Another possibility is war, as a kind of Global Potlacht. Massive destruction of everything, robots included, will prompt the necessity of reconstruction, and reenable the need for human, old-fashioned, grunt labour. The problem with this is that wars tend to go out of control, and this, combined with the availability of atomic weapons, posits the possibility that there are no winners, and indeed no survivor, in a post-scarcity war.
Then there is, as suggested, the possibility of the State distributing free money for everybody. This would solve the major problem: the lack of demand for commodities. If there is a basic income, handed out regardless of labour inputs, then demand is restored. But where does the State find the money to freely distribute? In our times, it levels taxes over both companies and workers. But this is possible because human labour creates value; in a robot-powered society, this becomes circular. The State takes money from companies, in the form of taxes, and distributes it to ex-workers, in the form of basic income, so that ex-workers can buy the companies' products. But evidently the companies cannot make profits like that, because the money they earn selling commodities is at most exactly the same money they pay as taxes. And the absurd of such system is glaring: why distribute money so that people can buy things, instead of simply distributing things themselves first place?
Also, these people being paid for nothing won't just stare at their roofs in between their monthly payments: they will do other things, and it is quite possible that those other things become much more relevant than the production of things by means or robots (so, what they do with their now completely free time? Drug themselves into oblivion? Prepare for rebellion and revolution? Kill each others in pointless gang wars? Build a completely new "economy" not premised on robot-staffed plants? A bit of any number of those things?
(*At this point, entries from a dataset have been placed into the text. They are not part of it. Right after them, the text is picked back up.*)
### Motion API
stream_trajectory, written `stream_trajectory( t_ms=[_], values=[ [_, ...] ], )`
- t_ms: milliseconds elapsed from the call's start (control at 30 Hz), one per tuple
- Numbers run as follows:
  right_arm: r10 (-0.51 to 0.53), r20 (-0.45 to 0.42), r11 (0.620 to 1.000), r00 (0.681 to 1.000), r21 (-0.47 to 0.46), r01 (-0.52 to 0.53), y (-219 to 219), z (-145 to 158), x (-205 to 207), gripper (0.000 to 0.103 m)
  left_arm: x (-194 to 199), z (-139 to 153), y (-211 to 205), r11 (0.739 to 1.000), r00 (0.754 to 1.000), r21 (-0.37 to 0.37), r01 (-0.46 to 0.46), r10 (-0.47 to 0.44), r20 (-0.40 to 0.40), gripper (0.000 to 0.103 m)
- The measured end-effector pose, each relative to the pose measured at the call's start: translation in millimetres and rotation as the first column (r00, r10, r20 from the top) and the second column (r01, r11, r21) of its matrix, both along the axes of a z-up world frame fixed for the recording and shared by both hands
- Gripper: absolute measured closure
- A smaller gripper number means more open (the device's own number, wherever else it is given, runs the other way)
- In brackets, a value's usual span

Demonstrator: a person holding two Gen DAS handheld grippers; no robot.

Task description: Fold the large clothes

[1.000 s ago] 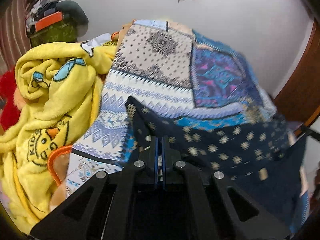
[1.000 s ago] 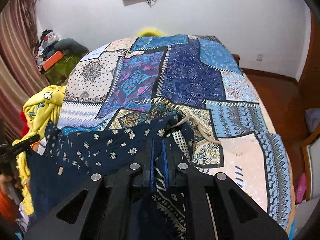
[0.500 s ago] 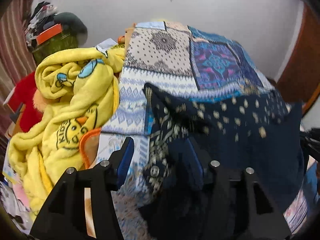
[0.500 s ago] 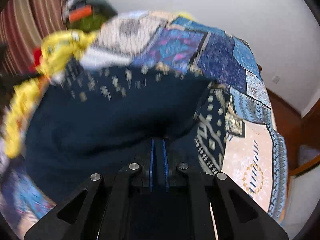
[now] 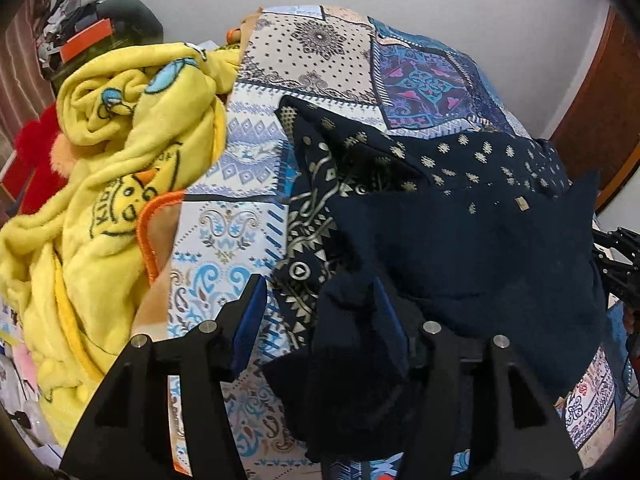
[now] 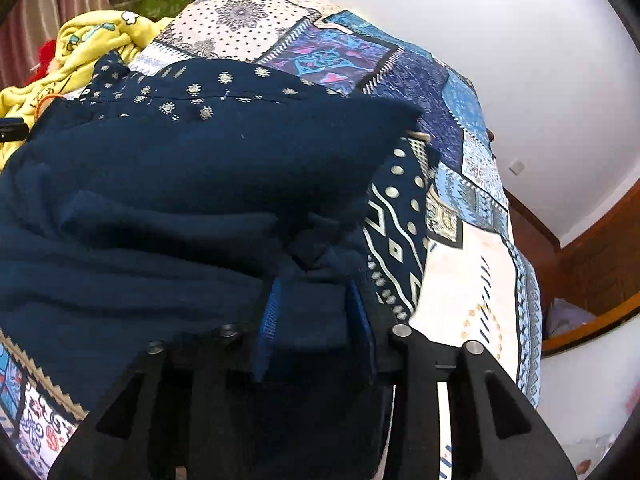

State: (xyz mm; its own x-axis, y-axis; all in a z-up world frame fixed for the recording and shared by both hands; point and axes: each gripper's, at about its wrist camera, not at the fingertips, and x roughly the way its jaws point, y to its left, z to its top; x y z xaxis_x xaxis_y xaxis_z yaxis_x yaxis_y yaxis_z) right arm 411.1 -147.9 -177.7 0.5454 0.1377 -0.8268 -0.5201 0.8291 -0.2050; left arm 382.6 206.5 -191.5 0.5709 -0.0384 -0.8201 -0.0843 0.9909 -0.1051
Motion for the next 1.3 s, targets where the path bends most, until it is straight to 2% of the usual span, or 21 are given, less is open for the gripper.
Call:
stream_trajectory(
  t_ms=[33, 67, 100, 233, 367, 500, 567, 600, 633, 667, 700, 733, 767, 833, 900, 933, 1000, 1167, 1300],
  values=[
    [-0.019, 0.009, 1.000, 1.000, -0.009, 0.019, -3.9, 0.8, -1.0, 0.060, 1.2, -0.5, -2.0, 1.000, 1.000, 0.000, 0.009, -0.009, -0.003, 0.049],
    [-0.050, 0.031, 0.998, 0.998, -0.029, 0.051, -7.6, 1.2, -0.9, 0.036, 1.9, -0.6, -3.6, 1.000, 1.000, 0.001, 0.017, -0.017, -0.006, 0.049],
    [-0.072, 0.053, 0.997, 0.996, -0.030, 0.074, -14.9, 2.5, 0.0, 0.025, 2.7, -0.9, -6.4, 1.000, 1.000, 0.004, 0.029, -0.029, -0.007, 0.049],
    [-0.100, -0.028, 0.989, 0.995, 0.110, 0.103, -42.7, 9.2, 11.2, 0.026, 7.6, -2.5, -12.9, 0.998, 0.998, 0.006, 0.059, -0.059, -0.001, 0.049],
    [-0.094, -0.065, 0.957, 0.993, 0.270, 0.108, -55.8, 26.0, 27.9, 0.026, 20.8, -10.2, -14.2, 0.998, 0.998, -0.021, 0.054, -0.054, -0.015, 0.049],
    [-0.057, -0.101, 0.911, 0.993, 0.401, 0.093, -46.8, 35.4, 52.2, 0.026, 35.6, -20.1, -12.9, 0.997, 0.999, -0.072, 0.042, -0.044, -0.024, 0.049],
    [-0.052, -0.107, 0.904, 0.993, 0.418, 0.092, -33.1, 33.9, 58.2, 0.026, 41.3, -22.8, -10.6, 0.993, 0.999, -0.109, 0.034, -0.036, -0.018, 0.050],
    [-0.045, -0.121, 0.902, 0.992, 0.423, 0.092, -26.5, 31.3, 66.2, 0.026, 43.8, -23.6, -9.7, 0.991, 0.999, -0.129, 0.035, -0.037, -0.013, 0.059],
    [-0.040, -0.132, 0.901, 0.990, 0.423, 0.093, -19.9, 29.2, 69.8, 0.026, 46.8, -24.5, -10.0, 0.986, 0.999, -0.158, 0.047, -0.049, -0.010, 0.073],
    [-0.041, -0.147, 0.902, 0.988, 0.420, 0.100, -14.0, 25.9, 72.6, 0.026, 49.4, -25.2, -10.6, 0.983, 0.998, -0.175, 0.056, -0.059, -0.012, 0.079],
    [-0.038, -0.171, 0.902, 0.985, 0.418, 0.107, -7.6, 20.1, 78.8, 0.027, 51.4, -26.4, -12.1, 0.981, 0.998, -0.183, 0.062, -0.066, -0.017, 0.086],
    [-0.033, -0.186, 0.901, 0.982, 0.421, 0.110, -7.6, 17.2, 77.9, 0.035, 53.5, -27.5, -15.0, 0.981, 0.997, -0.180, 0.068, -0.073, -0.022, 0.092],
    [-0.026, -0.213, 0.898, 0.977, 0.424, 0.116, -3.0, 11.8, 81.1, 0.047, 54.6, -28.0, -18.8, 0.984, 0.997, -0.161, 0.072, -0.076, -0.022, 0.094],
    [-0.037, -0.204, 0.903, 0.978, 0.413, 0.120, -0.2, 10.3, 77.3, 0.052, 53.8, -26.3, -28.0, 0.992, 0.996, -0.090, 0.088, -0.090, -0.016, 0.096],
    [-0.014, -0.171, 0.913, 0.985, 0.400, 0.083, 1.2, 15.4, 68.3, 0.066, 49.5, -21.6, -33.3, 0.994, 0.995, -0.045, 0.096, -0.096, 0.004, 0.097],
    [-0.007, -0.164, 0.917, 0.986, 0.393, 0.072, 0.5, 16.6, 66.3, 0.077, 45.5, -16.6, -36.1, 0.995, 0.995, -0.023, 0.097, -0.096, 0.021, 0.097],
    [0.000, -0.134, 0.928, 0.991, 0.368, 0.050, -1.0, 22.4, 56.7, 0.086, 38.2, -7.1, -38.8, 0.995, 0.994, 0.006, 0.095, -0.095, 0.049, 0.098],
    [0.007, -0.089, 0.934, 0.996, 0.357, 0.025, -13.1, 40.0, 42.5, 0.088, 16.2, 27.2, -40.0, 0.994, 0.988, 0.070, 0.079, -0.087, 0.128, 0.098],
    [0.015, -0.050, 0.937, 0.999, 0.350, 0.004, -18.0, 58.4, 28.8, 0.089, 1.3, 58.3, -31.9, 0.996, 0.979, 0.070, 0.052, -0.065, 0.194, 0.098]
  ],
)
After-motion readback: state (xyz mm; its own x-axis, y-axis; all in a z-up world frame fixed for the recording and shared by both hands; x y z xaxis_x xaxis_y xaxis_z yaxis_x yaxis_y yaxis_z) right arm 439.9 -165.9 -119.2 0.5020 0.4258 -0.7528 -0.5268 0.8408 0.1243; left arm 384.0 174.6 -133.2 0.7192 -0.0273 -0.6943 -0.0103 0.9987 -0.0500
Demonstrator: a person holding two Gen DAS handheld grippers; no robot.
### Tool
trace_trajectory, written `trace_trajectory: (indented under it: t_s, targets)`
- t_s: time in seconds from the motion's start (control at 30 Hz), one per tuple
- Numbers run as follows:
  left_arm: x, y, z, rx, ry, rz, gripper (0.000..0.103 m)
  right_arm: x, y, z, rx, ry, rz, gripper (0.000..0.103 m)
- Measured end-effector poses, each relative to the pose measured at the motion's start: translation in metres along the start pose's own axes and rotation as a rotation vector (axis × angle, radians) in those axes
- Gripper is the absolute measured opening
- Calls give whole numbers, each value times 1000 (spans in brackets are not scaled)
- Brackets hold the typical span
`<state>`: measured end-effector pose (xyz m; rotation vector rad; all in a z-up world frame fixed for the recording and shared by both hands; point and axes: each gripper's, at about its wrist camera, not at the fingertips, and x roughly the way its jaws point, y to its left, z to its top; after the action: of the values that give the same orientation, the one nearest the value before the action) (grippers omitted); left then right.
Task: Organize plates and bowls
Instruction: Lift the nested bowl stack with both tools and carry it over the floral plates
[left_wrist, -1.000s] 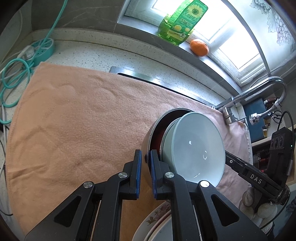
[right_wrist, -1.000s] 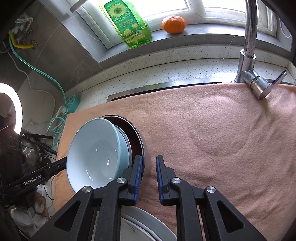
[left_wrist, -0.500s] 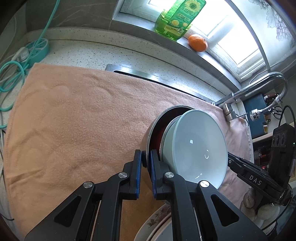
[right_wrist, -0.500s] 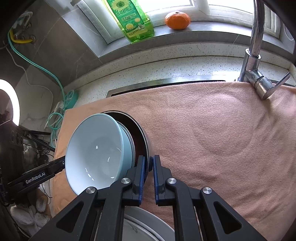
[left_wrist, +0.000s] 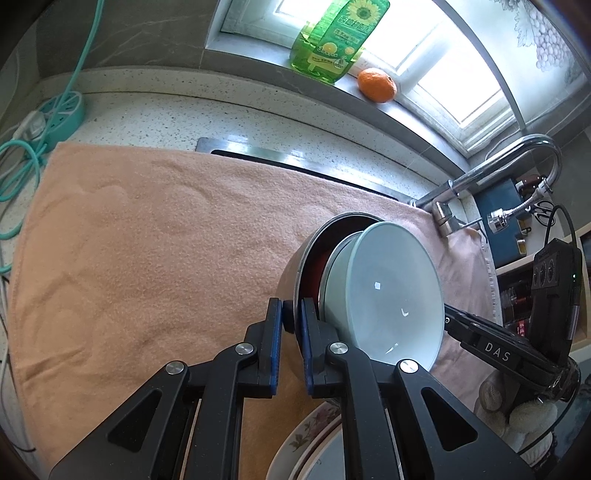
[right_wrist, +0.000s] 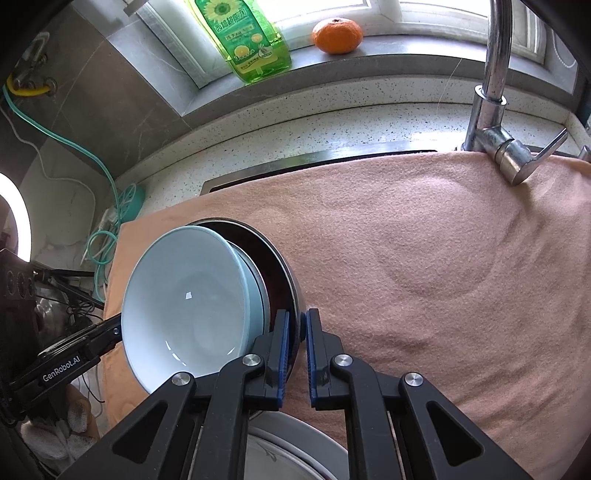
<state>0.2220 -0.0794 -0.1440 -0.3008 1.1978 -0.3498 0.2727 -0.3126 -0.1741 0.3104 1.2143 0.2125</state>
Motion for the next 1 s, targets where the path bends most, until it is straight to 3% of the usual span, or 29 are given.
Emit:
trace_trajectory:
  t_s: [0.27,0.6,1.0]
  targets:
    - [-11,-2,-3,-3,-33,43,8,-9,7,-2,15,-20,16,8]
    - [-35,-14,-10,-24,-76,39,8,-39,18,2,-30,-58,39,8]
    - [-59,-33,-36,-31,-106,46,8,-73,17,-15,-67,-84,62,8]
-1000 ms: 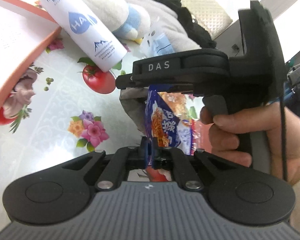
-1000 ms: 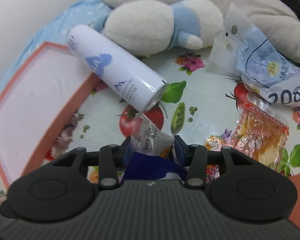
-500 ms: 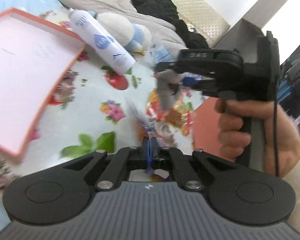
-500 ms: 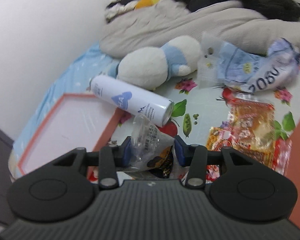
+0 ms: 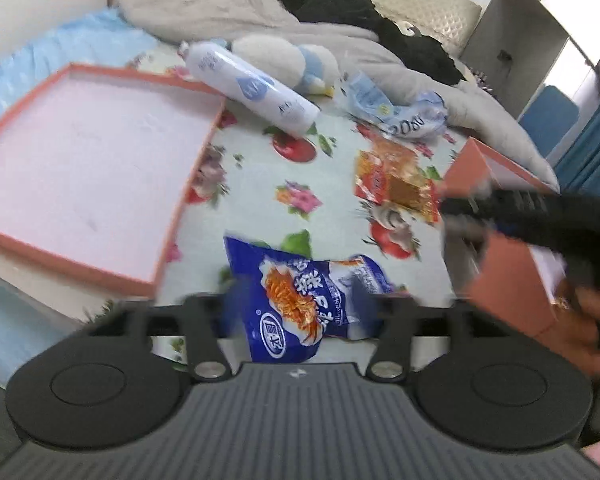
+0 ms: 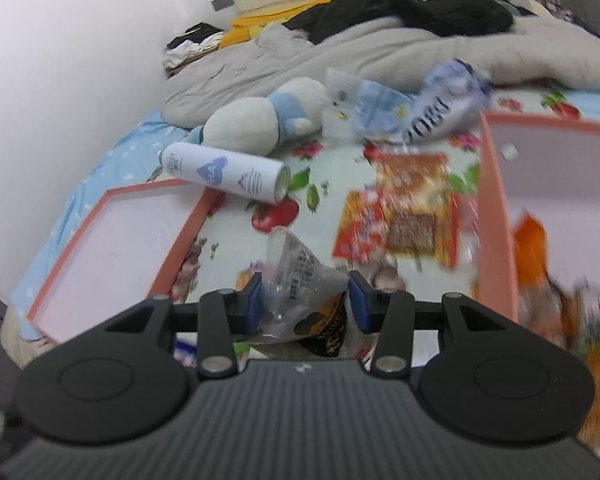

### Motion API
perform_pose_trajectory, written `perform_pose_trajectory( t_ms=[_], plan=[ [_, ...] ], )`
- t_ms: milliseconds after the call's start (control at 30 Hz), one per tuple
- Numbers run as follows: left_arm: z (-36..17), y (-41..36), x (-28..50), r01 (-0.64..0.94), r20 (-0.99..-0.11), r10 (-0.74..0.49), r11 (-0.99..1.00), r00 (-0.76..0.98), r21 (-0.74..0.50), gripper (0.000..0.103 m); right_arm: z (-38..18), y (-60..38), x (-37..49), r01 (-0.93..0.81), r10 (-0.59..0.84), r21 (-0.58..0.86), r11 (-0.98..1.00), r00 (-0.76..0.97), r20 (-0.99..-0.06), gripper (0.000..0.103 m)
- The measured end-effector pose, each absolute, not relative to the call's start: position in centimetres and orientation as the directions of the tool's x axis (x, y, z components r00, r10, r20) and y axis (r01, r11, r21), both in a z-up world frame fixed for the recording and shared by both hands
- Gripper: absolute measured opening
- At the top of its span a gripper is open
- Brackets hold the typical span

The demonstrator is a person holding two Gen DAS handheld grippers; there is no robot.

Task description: Organize snacks

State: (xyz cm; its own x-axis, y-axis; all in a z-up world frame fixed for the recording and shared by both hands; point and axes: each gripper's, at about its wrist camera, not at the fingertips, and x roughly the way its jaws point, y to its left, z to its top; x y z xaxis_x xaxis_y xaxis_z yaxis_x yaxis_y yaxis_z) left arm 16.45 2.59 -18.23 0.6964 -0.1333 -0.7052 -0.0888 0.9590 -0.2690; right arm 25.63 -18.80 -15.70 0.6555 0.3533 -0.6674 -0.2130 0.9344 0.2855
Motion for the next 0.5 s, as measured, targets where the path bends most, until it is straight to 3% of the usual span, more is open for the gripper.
perform_pose_trajectory(
  t_ms=[167,500],
  plan=[
    [-17.5,2.5,17.3,-0.01,-0.71,-0.147,0.977,0.689,-0.212,0.076,-17.1,-19.2,21.9,-0.19,0.334,0.28,0.941,0.654,-0.679,0.047],
    [-18.2,-0.6,22.0,0.375,-0.785,-0.192,0.925,0.589,0.055,0.076,-19.5,-19.1,18.6,-0.208,0.309,0.228,0.951,0.634,-0.709,0.047]
  ],
)
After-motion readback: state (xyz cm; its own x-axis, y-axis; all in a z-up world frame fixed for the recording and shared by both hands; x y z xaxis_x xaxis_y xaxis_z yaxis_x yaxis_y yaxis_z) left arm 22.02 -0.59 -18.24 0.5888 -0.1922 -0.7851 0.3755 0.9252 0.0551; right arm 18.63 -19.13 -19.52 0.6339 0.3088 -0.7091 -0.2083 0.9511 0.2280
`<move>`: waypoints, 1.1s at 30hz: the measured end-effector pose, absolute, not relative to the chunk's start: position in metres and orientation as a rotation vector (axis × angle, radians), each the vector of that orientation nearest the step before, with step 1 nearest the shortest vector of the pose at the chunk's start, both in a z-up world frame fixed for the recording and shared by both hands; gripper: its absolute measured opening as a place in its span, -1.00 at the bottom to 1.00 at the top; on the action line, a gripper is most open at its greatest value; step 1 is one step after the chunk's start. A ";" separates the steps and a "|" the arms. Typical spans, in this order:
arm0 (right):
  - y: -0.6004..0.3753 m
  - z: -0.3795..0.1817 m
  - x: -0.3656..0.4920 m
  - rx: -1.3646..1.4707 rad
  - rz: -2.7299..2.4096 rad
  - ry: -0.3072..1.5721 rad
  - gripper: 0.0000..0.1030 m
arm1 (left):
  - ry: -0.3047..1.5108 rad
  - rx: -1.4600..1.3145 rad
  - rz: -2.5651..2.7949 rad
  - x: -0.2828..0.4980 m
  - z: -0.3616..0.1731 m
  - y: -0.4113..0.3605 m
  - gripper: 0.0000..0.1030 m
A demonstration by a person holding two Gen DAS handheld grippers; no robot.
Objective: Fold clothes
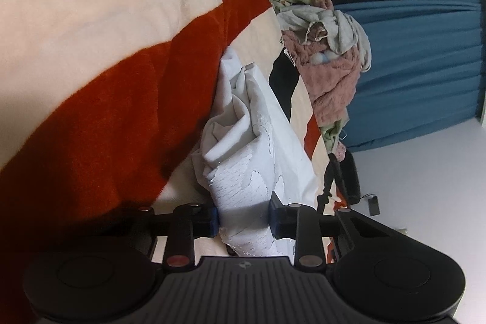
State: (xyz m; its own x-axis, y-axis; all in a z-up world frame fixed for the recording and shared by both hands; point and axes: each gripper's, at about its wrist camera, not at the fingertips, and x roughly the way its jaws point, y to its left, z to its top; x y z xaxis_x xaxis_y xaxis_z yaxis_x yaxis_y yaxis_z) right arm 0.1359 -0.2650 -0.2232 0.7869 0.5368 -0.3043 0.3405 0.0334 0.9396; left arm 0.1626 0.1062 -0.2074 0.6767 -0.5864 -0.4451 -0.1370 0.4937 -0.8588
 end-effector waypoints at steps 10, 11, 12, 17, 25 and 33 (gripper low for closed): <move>-0.270 -0.237 0.137 1.492 0.034 0.681 -0.33 | 0.812 -1.073 -0.309 0.160 -0.210 0.109 -0.41; -0.270 -0.236 0.137 1.486 0.034 0.677 -0.35 | 0.814 -1.080 -0.308 0.160 -0.211 0.111 -0.41; -0.272 -0.236 0.136 1.479 0.033 0.674 -0.42 | 0.815 -1.084 -0.309 0.160 -0.212 0.111 -0.42; -0.278 -0.217 0.122 1.386 0.024 0.651 -0.67 | 0.811 -1.051 -0.340 0.163 -0.216 0.124 -0.42; -0.286 -0.157 0.078 1.283 0.017 0.541 -0.71 | 0.867 -1.016 -0.443 0.125 -0.185 0.131 -0.42; -0.322 -0.100 0.054 1.312 -0.043 0.428 -0.71 | 0.990 -0.980 -0.504 0.123 -0.128 0.085 -0.42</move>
State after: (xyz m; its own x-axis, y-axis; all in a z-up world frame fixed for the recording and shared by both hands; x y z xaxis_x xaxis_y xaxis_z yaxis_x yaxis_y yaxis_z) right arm 0.0539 -0.3225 -0.1003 0.9212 0.2087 -0.3283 0.2692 0.2671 0.9253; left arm 0.1230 0.0849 -0.1281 0.4879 -0.7415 -0.4606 -0.0635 0.4961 -0.8659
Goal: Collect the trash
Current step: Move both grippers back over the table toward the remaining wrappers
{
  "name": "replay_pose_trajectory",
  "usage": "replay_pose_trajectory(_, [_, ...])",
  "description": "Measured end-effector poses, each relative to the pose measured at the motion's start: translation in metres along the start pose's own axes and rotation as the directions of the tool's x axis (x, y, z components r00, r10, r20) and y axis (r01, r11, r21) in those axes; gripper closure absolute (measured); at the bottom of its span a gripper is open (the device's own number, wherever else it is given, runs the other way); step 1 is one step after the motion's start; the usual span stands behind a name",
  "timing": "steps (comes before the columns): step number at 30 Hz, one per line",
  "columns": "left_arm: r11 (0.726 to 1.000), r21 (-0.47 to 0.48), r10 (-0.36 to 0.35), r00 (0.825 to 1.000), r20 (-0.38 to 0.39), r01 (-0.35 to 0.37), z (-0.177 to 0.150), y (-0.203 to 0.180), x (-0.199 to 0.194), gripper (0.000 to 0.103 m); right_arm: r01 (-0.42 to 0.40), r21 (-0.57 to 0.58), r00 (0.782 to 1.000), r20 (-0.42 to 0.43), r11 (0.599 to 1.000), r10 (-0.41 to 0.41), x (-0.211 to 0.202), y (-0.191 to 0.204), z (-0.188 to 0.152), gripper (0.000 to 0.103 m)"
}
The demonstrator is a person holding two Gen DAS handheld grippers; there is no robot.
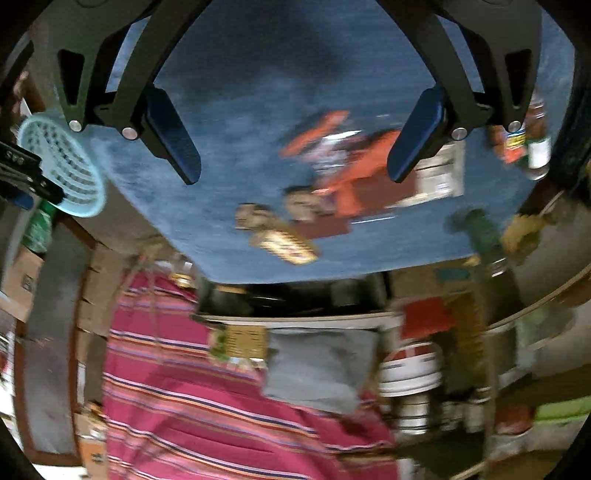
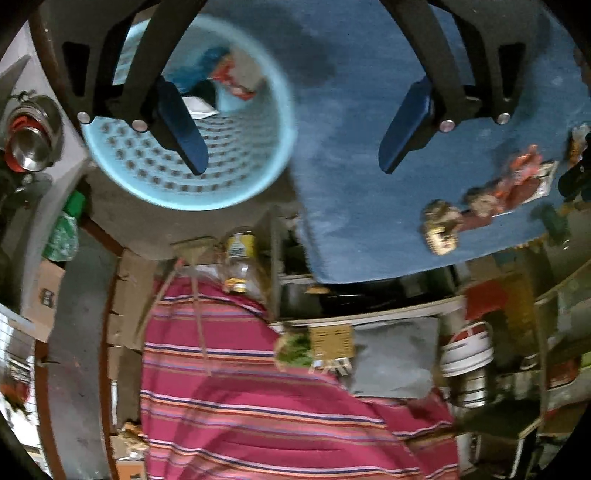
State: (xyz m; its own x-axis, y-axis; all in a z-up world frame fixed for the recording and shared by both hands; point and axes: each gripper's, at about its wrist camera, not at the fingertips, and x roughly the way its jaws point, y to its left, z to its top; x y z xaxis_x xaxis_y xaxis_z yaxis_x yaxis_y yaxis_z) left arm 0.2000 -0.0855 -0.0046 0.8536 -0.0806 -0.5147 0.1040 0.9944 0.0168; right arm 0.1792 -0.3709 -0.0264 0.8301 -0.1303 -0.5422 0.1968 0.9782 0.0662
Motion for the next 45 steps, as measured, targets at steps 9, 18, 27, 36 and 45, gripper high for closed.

So, in short, what you are proposing is a society based in the following pillars:
Fully automated production, dispensing with human labour;
Generalised commodification of production;
Private property of means of production.
Such a society would be very unstable and would disaggregate in a very short span of time. It would have do abandon at least one of its premises in order to survive (destroy its robots in order to make room for reconstruction, distribute products freely to overcome universal market glut, or turn companies into public enterprises to remove the whip of competition/profitability).
You can obviously disregard all of this; Frank Herbert made a fortune by writing and selling a fantasy about a universe with space travelling barons and viscounts. It all depends on being able to overcome the incredulity of readers. He didn't overcome mine, so I never bought a second book, but he managed to do it to hundreds of thousands of other people. Part of the secret is to refrain from any earnest attempt to explain how things could historically evolve into such situation. You present things as a given, just like a hi-fantasy writer would, and hope no one will question the fact that people can kill each others by shouting Avada Kedavra, or the fact that a planet's economy is built upon the commodification and selling of "spice" and yet be privately owned by a noble family whose power is premised on personal, non-tradeable, loyalty.